Heart failure with preserved ejection fraction (HFpEF) is a major cause of hospitalization, often occurring in patients with cardiometabolic comorbidities such as obesity and type 2 diabetes. Although early trials of semaglutide and tirzepatide have shown promising results in improving symptoms, those findings were based on few clinical events, leaving treatment recommendations uncertain.
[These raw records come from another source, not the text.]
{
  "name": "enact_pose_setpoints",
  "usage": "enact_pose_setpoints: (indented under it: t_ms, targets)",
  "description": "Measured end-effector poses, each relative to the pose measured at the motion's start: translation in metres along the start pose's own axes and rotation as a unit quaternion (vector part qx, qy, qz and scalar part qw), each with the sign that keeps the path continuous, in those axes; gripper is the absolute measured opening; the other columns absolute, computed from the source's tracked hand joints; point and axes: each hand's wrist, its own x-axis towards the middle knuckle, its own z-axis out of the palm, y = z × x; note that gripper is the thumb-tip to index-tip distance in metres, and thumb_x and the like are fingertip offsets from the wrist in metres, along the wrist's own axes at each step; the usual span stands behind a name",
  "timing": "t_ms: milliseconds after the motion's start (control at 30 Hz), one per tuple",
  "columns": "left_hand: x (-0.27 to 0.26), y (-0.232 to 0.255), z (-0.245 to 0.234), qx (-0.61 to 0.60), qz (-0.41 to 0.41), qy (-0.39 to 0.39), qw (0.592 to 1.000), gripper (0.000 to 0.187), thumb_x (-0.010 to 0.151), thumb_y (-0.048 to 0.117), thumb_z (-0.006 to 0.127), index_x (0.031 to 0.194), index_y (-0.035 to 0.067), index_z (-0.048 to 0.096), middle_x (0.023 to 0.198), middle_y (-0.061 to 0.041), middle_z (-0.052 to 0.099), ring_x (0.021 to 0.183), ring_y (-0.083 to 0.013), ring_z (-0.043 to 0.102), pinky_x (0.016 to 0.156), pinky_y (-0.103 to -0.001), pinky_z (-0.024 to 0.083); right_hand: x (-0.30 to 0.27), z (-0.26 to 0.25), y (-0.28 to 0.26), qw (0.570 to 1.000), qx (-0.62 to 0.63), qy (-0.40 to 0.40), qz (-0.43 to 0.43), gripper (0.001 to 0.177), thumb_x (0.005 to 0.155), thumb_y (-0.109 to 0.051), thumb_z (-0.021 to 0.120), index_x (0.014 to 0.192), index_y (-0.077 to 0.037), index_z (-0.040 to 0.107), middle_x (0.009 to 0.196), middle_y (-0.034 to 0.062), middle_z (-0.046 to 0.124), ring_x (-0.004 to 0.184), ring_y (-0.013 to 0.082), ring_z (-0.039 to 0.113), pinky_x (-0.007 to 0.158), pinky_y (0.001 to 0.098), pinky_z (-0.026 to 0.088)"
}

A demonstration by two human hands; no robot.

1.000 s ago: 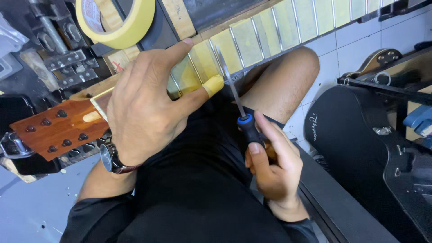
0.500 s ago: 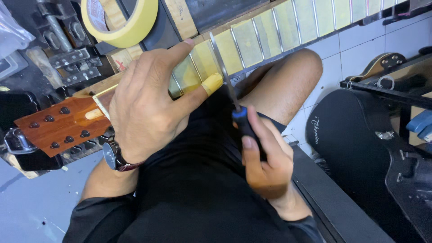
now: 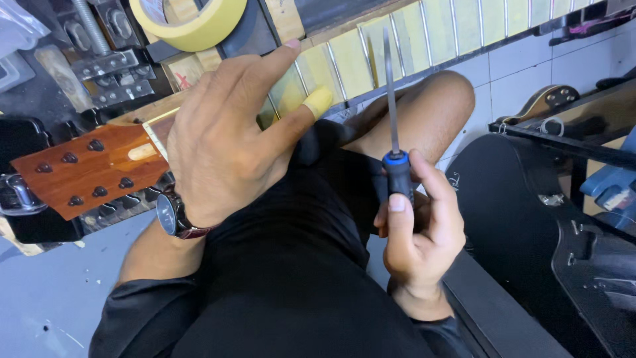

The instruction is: The person uses a metal file to smooth the edges of the frets on a guitar neck. The fretboard is protected with masking tape, and the person systematically files each fret while holding the neck steady.

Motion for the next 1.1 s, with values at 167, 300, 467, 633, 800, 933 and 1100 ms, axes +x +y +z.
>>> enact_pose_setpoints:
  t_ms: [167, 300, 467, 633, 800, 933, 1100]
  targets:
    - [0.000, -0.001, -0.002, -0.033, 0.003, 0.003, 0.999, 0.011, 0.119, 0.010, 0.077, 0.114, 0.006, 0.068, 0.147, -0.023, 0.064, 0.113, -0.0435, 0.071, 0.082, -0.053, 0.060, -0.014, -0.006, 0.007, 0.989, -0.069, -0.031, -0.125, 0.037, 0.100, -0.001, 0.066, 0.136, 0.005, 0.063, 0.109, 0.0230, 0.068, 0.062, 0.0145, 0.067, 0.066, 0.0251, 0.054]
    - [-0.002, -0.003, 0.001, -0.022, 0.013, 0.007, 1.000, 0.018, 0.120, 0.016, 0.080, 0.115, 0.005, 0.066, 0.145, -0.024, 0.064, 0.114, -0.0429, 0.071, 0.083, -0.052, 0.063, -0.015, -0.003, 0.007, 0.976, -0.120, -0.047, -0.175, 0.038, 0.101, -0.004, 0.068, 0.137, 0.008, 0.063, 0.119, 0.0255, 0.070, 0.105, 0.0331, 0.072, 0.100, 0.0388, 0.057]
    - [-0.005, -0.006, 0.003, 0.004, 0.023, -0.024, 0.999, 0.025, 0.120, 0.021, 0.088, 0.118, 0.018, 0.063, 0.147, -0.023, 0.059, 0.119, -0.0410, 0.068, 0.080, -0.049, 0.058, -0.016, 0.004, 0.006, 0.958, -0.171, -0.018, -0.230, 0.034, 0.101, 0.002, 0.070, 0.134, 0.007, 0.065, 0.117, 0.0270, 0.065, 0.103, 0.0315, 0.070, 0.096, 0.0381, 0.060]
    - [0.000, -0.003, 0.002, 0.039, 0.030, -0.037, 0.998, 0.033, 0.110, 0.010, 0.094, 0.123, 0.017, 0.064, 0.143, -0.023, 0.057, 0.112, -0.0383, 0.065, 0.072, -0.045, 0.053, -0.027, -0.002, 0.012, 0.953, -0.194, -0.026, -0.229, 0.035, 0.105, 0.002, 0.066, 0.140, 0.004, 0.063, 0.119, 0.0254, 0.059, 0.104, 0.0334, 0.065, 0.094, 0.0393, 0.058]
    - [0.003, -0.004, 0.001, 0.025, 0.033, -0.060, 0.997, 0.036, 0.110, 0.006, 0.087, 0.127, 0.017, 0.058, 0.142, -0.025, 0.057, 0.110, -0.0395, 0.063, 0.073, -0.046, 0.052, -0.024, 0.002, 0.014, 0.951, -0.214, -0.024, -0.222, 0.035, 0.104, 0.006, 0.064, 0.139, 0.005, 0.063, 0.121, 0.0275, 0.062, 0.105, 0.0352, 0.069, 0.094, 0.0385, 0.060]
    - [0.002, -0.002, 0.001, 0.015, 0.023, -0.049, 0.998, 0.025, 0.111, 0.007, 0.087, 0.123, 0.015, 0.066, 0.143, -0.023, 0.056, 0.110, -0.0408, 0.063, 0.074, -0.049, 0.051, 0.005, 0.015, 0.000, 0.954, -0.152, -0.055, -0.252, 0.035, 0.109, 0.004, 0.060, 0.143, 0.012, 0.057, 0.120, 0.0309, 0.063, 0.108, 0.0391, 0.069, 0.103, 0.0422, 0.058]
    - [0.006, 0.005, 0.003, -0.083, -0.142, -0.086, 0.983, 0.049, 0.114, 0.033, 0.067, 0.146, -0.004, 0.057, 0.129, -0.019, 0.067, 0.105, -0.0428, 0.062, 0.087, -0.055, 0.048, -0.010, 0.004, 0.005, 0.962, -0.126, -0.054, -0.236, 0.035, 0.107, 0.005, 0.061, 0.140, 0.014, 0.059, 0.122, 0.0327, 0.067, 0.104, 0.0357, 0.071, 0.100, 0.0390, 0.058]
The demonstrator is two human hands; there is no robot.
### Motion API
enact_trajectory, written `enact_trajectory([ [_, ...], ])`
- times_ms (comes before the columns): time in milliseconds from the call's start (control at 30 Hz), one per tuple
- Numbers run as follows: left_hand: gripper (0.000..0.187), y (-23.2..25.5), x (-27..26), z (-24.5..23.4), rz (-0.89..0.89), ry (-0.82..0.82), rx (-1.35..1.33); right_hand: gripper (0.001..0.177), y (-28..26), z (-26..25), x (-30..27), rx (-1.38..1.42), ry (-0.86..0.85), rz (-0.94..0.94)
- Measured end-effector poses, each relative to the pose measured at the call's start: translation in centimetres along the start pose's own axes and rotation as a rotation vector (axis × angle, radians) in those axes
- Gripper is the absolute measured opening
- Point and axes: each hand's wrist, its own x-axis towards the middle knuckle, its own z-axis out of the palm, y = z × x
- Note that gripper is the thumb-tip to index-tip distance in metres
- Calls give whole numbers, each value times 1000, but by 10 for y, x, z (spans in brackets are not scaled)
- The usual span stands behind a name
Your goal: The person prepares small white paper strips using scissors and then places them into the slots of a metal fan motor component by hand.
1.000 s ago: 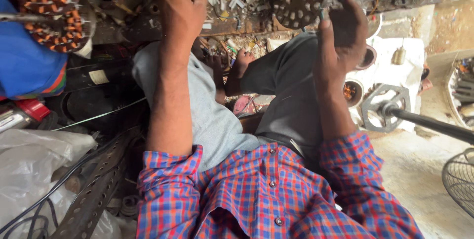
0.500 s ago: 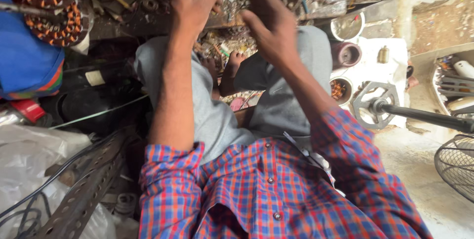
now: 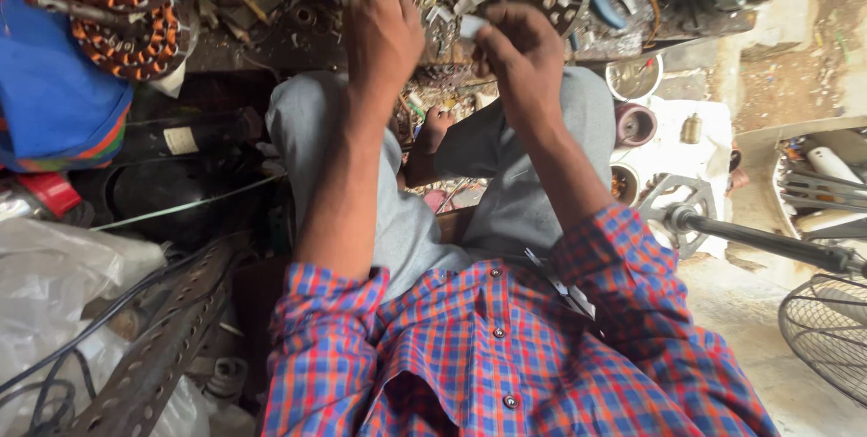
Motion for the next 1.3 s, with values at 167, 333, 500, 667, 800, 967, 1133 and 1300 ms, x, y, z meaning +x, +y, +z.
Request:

To evaluate the effectiveness and safety of semaglutide and tirzepatide in patients with cardiometabolic HFpEF in clinical practice, five cohort studies were assessed using national US health care claims data from 2018 to 2024. Two cohort studies emulated the STEP-HFpEF DM (semaglutide) and SUMMIT (tirzepatide) trials to benchmark results. Eligibility criteria were then expanded to evaluate treatment effects in patients typically treated in clinical practice. Finally, a head-to-head comparison of tirzepatide and semaglutide was implemented. Follow-up was up to 52 weeks.
The primary end point was a composite of hospitalization for heart failure or all-cause mortality. In analyses using expanded eligibility criteria, 58,333 patients were included in the semaglutide vs sitagliptin cohort, 11,257 for tirzepatide vs sitagliptin, and 28,100 for tirzepatide vs semaglutide. Initiators of semaglutide (hazard ratio, HR, 0.58) and tirzepatide (HR, 0.42) had substantially lower risk of the primary end point compared with sitagliptin. Tirzepatide had no meaningfully lowered risk compared with semaglutide (HR, 0.86).